Methinks the Turk should licence diurnals because he prohibits learning and books. A library of diurnals is a wardrobe of frippery; 'tis a just idea of a Limbo of the infants. I saw one once that could write with his toes, by the same token I could have wished he had worn his copies for socks; 'tis he without doubt from whom the diurnals derive their pedigree, and they have a birthright accordingly, being shuffled out at the bed's feet of history. To what infinite numbers an historian would multiply should he crumble into elves of this profession? To supply this smallness they are fain to join forces, so they are not singly but as the custom is in a croaking committee. They tug at the pen like slaves at the oar, a whole bank together; they write in the posture that the Swedes gave fire in, over one another's heads. It is said there is more of them go to a suit of clothes than to a Britannicus; in this polygamy the clothes breed and cannot determine whose issue is lawfully begotten.

And here I think it were not amiss to take a particular how he is accoutred, and so do by him as he in his Siquis for the wall-eyed mare, or the crop flea-bitten, give you the marks of the beast. I begin with his head, which is ever in clouts, as if the nightcap should make affidavit that the brain was pregnant. To what purpose doth the Pia Mater lie in so dully in her white formalities; sure she hath had hard labour, for the brows have squeezed for it, as you may perceive by his buttered bon-grace that film of a demicastor; 'tis so thin and unctuous that the sunbeams mistake it for a vapour, and are like to cap him; so it is right heliotrope, it creaks in the shine and flaps in the shade; whatever it be I wish it were able to call in his ears. There's no proportion between that head and appurtenances; those of all lungs are no more fit for that small noddle of the circumcision than brass bosses for a Geneva Bible. In what a puzzling neutrality is the poor soul that moves betwixt two such ponderous biases? His collar is edged with a piece of peeping linen, by which he means a band; 'tis the forlorn of his shirt crawling out of his neck; indeed it were time that his shirt were jogging, for it has served an apprenticeship, and (as apprentices use) it hath learned its trade too, to which effect 'tis marching to the papermill, and the next week sets up for itself in the shape of a pamphlet. His gloves are the shavings of his hands, for he casts his skin like a cancelled parchment. The itch represents the broken seals. His boots are the legacies of two black jacks, and till he pawned the silver that the jacks were tipped with it was a pretty mode of boot-hose-tops. For the rest of his habit he is a perfect seaman, a kind of tarpaulin, he being hanged about with his coarse composition, those pole-davie papers.

But I must draw to an end, for every character is an anatomy lecture, and it fares with me in this of the diurnal-maker, as with him that reads on a begged malefactor, my subject smells before I have gone through with him; for a parting blow then.

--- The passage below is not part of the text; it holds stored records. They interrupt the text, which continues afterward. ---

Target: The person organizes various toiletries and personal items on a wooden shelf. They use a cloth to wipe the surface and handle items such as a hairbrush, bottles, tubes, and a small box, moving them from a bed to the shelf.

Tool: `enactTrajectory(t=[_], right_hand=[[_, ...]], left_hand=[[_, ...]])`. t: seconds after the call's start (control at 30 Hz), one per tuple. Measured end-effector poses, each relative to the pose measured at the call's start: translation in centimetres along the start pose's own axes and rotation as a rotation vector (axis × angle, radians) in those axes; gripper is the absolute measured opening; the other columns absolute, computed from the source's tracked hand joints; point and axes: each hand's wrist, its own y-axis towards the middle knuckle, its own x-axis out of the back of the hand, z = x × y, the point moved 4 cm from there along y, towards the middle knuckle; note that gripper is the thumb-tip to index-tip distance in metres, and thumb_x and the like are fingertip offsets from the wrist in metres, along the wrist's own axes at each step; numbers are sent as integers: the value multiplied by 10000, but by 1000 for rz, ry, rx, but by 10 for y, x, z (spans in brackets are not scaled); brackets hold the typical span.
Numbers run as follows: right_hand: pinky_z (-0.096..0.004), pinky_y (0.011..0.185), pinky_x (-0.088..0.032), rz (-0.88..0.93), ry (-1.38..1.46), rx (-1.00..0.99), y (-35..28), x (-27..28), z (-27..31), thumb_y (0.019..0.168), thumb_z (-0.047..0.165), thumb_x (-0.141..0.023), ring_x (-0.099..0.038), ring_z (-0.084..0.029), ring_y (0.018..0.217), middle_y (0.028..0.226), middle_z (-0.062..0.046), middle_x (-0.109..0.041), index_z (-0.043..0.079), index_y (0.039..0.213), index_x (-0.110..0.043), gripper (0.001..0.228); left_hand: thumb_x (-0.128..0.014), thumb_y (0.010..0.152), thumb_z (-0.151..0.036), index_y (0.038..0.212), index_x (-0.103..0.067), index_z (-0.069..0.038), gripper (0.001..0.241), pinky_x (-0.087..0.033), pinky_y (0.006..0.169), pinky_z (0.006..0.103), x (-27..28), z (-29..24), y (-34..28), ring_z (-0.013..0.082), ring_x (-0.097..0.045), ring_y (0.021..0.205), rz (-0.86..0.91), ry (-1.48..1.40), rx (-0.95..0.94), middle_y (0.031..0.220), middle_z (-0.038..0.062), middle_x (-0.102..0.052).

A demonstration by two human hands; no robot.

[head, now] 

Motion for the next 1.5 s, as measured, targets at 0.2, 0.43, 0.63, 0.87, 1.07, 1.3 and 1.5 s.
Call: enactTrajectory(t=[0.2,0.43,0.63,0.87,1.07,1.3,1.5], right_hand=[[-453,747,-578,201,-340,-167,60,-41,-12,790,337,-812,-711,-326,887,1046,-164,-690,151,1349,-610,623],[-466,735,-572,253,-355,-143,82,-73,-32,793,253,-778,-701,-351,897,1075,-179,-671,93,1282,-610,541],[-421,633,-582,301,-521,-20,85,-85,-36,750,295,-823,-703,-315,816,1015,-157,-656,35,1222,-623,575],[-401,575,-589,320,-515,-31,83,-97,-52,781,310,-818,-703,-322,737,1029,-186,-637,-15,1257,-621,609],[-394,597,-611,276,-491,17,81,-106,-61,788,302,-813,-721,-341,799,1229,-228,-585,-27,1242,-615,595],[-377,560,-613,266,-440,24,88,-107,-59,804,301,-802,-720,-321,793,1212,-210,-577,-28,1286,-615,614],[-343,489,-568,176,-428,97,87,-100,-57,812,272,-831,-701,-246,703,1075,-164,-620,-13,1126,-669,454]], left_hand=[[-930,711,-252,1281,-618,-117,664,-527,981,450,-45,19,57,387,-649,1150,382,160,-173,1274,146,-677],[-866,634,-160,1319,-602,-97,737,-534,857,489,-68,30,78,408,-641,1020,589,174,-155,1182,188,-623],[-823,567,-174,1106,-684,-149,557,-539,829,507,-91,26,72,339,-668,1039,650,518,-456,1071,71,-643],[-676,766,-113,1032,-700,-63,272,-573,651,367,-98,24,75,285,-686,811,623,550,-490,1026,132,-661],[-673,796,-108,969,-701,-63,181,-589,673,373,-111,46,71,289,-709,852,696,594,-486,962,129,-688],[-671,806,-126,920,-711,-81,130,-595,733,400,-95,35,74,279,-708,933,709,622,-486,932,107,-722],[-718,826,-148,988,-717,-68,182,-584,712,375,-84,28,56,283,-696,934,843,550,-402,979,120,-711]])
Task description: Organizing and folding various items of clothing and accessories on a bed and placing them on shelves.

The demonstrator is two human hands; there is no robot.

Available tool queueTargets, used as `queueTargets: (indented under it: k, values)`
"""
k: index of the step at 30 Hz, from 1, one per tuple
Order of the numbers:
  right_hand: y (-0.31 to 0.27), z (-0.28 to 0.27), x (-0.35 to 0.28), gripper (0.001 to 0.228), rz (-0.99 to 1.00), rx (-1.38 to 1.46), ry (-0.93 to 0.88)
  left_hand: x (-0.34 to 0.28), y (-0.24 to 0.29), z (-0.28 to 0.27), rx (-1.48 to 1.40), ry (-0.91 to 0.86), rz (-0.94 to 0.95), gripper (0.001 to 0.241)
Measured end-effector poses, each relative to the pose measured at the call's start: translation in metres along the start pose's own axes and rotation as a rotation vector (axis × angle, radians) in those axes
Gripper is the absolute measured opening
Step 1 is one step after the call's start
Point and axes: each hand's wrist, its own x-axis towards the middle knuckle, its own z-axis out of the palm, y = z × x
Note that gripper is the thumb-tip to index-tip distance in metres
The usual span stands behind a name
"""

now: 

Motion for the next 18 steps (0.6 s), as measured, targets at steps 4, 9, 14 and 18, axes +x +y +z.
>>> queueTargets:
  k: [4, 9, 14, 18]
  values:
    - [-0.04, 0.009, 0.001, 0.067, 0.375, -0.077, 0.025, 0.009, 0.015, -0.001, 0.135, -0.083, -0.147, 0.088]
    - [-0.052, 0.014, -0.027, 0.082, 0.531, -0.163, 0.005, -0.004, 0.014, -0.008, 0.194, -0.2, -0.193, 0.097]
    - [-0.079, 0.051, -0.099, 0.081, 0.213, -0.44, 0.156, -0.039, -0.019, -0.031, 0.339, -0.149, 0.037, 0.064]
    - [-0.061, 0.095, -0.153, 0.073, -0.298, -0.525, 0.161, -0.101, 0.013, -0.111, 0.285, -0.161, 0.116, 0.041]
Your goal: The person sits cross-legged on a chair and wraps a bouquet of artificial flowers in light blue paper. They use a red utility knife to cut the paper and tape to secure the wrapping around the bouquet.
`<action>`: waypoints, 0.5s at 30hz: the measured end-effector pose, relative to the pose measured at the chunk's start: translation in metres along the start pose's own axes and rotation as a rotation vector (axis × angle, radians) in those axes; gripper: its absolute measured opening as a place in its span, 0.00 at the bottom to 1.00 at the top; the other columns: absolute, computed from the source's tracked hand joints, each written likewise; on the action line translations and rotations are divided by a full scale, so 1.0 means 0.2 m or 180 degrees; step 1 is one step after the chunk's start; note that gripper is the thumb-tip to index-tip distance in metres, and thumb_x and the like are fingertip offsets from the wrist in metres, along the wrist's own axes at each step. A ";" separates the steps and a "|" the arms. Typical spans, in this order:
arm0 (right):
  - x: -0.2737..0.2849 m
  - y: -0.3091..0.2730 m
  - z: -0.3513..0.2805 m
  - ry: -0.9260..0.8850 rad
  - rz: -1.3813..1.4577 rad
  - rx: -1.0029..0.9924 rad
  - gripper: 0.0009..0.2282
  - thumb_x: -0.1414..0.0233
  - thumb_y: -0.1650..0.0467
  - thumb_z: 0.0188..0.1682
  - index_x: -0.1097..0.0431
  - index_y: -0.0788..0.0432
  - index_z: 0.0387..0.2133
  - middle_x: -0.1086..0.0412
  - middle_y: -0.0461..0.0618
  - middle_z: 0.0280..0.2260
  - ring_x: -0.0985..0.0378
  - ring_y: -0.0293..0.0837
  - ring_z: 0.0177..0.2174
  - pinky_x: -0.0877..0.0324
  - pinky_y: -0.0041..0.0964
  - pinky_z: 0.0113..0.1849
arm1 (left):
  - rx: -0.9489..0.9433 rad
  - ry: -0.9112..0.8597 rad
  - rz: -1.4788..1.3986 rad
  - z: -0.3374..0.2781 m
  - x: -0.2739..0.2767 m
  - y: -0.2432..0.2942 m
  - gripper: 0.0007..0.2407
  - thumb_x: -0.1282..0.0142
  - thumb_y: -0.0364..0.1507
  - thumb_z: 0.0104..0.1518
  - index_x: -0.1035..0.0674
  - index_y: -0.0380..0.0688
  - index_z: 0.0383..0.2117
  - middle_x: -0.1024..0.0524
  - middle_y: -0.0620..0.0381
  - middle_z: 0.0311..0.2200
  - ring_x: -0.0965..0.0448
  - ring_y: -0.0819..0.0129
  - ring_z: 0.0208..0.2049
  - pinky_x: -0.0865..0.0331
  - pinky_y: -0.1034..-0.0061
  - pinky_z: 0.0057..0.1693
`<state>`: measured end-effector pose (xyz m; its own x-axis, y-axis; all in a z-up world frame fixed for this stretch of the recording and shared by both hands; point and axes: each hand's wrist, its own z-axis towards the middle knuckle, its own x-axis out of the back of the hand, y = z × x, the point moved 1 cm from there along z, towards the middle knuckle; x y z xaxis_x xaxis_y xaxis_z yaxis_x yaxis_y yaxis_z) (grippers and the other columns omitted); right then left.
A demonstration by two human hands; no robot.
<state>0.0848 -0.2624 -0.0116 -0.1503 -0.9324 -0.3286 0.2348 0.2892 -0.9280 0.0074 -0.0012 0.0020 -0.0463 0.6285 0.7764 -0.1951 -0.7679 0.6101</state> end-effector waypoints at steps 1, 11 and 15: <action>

The word historian imports a sage and solemn author, one that curls his brow with a sullen gravity, like a bull-necked Presbyter since the army hath got him off his jurisdiction, who, Presbyter like, sweeps his breast with a reverend beard, full of native moss-troopers; not such a squirting scribe as this that's troubled with the rickets, and makes pennyworths of history. The college-treasury that never had in bank above a Harry-groat, shut up there in a melancholy solitude, like one that is kept to keep possession, had as good evidence to show for his title as he for an historian; so, if he will needs be an historian, he is not cited in the sterling acceptation, but after the rate of bluecaps' reckoning, an historian Scot. Now a Scotchman's tongue runs high fullams. There is a cheat in his idiom, for the sense ebbs from the bold expression, like the citizen's gallon, which the drawer interprets but half a pint. In sum, a diurnal-maker is the anti-mark of an historian, he differs from him as a drill from a man, or (if you had rather have it in the saints' gibberish) as a hinter doth from a holder-forth.